### Task instructions
Using the listing, copy each whole line that features "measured".

### Dataset excerpt
------------------------------------------------------------------------
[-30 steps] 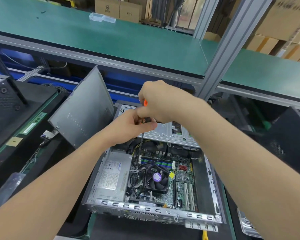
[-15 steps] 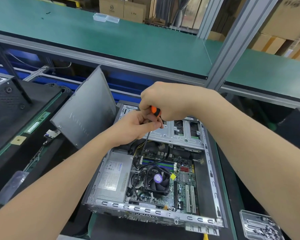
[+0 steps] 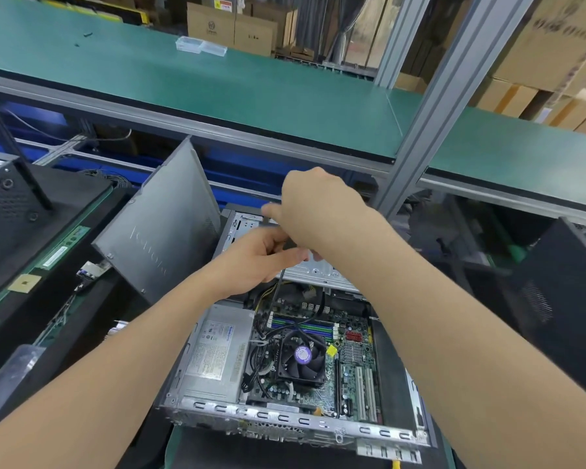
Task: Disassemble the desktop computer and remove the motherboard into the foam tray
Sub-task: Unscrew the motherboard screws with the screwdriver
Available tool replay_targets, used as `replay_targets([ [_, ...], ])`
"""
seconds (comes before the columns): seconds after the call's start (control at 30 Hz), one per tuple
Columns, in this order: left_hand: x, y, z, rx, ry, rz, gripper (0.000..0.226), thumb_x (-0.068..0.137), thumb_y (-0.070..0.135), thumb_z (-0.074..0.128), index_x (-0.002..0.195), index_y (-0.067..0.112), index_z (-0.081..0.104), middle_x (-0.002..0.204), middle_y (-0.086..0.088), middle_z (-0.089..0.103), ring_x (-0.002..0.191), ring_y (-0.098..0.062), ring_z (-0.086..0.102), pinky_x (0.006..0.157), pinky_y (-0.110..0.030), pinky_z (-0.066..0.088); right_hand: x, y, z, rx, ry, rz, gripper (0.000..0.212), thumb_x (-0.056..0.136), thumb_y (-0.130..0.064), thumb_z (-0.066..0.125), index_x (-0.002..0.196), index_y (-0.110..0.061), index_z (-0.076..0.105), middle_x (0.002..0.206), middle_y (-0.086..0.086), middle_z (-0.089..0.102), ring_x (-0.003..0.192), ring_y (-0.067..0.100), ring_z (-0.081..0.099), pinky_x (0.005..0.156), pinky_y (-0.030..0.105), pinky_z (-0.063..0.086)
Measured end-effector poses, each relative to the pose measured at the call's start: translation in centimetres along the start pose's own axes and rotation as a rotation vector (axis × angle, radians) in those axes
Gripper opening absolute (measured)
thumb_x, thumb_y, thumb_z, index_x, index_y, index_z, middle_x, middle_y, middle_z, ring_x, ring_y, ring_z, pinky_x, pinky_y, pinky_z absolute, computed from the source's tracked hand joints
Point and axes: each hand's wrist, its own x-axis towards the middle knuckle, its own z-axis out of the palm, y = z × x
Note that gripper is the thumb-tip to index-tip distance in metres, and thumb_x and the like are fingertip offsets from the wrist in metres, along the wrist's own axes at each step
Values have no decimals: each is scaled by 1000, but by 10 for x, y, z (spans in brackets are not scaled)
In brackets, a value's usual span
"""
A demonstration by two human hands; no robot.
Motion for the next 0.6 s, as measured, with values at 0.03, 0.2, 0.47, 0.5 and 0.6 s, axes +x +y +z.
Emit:
replay_targets([
  [0.03, 0, -1, -1, 9, 10, -1, 31, 105, 29, 59, 85, 50, 71, 55, 9, 32, 48, -14, 26, 46, -30, 25, 0, 1, 1, 8, 28, -21, 45, 105, -43, 55, 75, -15, 37, 70, 3, 46, 51, 18, 47, 45, 26, 30],
  [0.2, 2, -2, -5, 74, 66, -15, 13, 102, 35, 63, 113, 33, 70, 59, 8, 32, 52, -11, 32, 52, -26, 33, 4, 11, -2, -74, -6, -196, 36, 100, -30, 60, 72, -16, 43, 68, 2, 46, 53, 18, 42, 46, 27, 26],
  [0.47, 2, -4, -11, 29, 68, -85, 52, 92, 51, 67, 108, 2, 64, 59, 1, 32, 52, -14, 31, 52, -27, 33, 7, 20, -30, -191, -267, -582, 13, 89, -27, 73, 91, -29, 60, 81, -14, 57, 76, 7, 54, 58, 30, 39],
  [0.5, 2, -5, -12, 15, 74, -94, 56, 90, 54, 68, 109, 1, 64, 59, 1, 33, 52, -15, 32, 52, -27, 34, 8, 17, -31, -226, -273, -614, 17, 86, -18, 72, 90, -29, 60, 84, -13, 59, 79, 10, 56, 59, 30, 42],
  [0.6, 0, -5, -14, -3, 65, -54, 35, 95, 48, 66, 102, 14, 71, 55, 12, 40, 50, -14, 30, 51, -23, 35, 12, 10, -30, -299, -244, -727, 26, 80, 0, 62, 83, -26, 61, 90, -5, 63, 82, 18, 58, 64, 32, 46],
])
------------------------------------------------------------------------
### Answer section
Measured end-effector poses, each relative to the pose measured at the call's start: translation in centimetres along the start pose's own axes and rotation as a rotation vector (axis × angle, radians) in those axes
Gripper opening absolute (measured)
Motion for the next 0.6 s, as measured, with values at 0.03, 0.2, 0.47, 0.5 and 0.6 s, axes +x +y +z.

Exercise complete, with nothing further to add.